* [Problem description] Transcribe the full listing exactly, and drop every picture.

+ + + +

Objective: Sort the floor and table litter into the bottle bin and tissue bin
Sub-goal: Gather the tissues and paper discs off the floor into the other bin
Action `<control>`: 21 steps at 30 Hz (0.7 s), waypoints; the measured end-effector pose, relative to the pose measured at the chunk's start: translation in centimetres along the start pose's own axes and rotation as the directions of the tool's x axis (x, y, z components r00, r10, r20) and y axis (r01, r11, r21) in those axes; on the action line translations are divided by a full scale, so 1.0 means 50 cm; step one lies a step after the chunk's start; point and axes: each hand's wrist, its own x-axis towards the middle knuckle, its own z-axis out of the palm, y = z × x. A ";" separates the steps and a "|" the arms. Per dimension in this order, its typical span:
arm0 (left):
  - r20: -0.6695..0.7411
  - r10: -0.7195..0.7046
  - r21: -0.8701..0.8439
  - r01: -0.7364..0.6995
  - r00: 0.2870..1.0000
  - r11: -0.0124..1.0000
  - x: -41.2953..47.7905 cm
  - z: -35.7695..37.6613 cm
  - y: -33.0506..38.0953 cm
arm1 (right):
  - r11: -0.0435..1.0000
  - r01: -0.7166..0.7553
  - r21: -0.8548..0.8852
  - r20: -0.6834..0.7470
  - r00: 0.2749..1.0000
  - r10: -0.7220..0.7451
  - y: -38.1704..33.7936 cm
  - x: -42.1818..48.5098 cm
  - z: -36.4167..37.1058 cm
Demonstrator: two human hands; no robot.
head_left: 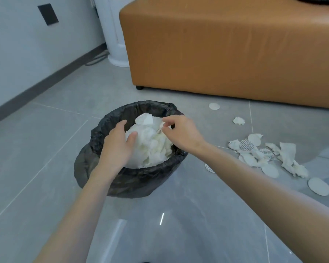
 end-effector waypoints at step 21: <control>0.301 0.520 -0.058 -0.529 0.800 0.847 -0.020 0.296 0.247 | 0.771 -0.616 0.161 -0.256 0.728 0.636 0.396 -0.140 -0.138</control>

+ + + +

* [Written solution]
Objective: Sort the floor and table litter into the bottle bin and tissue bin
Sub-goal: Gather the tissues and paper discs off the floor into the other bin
Action `<control>`: 21 steps at 30 Hz (0.7 s), waypoints; the measured end-effector pose, relative to the pose measured at the chunk's start: translation in centimetres along the start pose's own axes and rotation as the directions of the tool's x axis (x, y, z components r00, r10, r20) and y axis (r01, r11, r21) in those axes; on the action line translations are divided by a full scale, so 1.0 means 50 cm; step one lies a step after the chunk's start; point and axes: each hand's wrist, its own x-axis towards the middle knuckle, its own z-axis out of the palm, y = z × x. A ";" separates the steps and a "|" the arms. Per dimension in this order, its typical span:
arm0 (left):
  - r20: -0.6695..0.7411
  - r10: -0.7195..0.7046
  - r21: -0.8701..0.8439
  - r01: -0.7364..0.6995
  - r00: 0.2870..1.0000
  - r11: -0.0124..1.0000
  - x: -41.2953..47.7905 cm
  - z: -35.7695..37.6613 cm
  - y: -33.0506..38.0953 cm
arm1 (right):
  - r11: -0.0435..1.0000
  - r01: -0.7166..0.7553
  - r21: -0.8548..0.8852
  - r20: -0.6834..0.7470
  - r00: 0.2749..1.0000
  - r10: -0.7220..0.7451
  - y: -38.1704..33.7936 cm
  - x: -42.1818..48.5098 cm
  - z: -36.4167..37.1058 cm
Demonstrator: two human hands; no robot.
head_left: 
 end-effector waypoints at step 21: <control>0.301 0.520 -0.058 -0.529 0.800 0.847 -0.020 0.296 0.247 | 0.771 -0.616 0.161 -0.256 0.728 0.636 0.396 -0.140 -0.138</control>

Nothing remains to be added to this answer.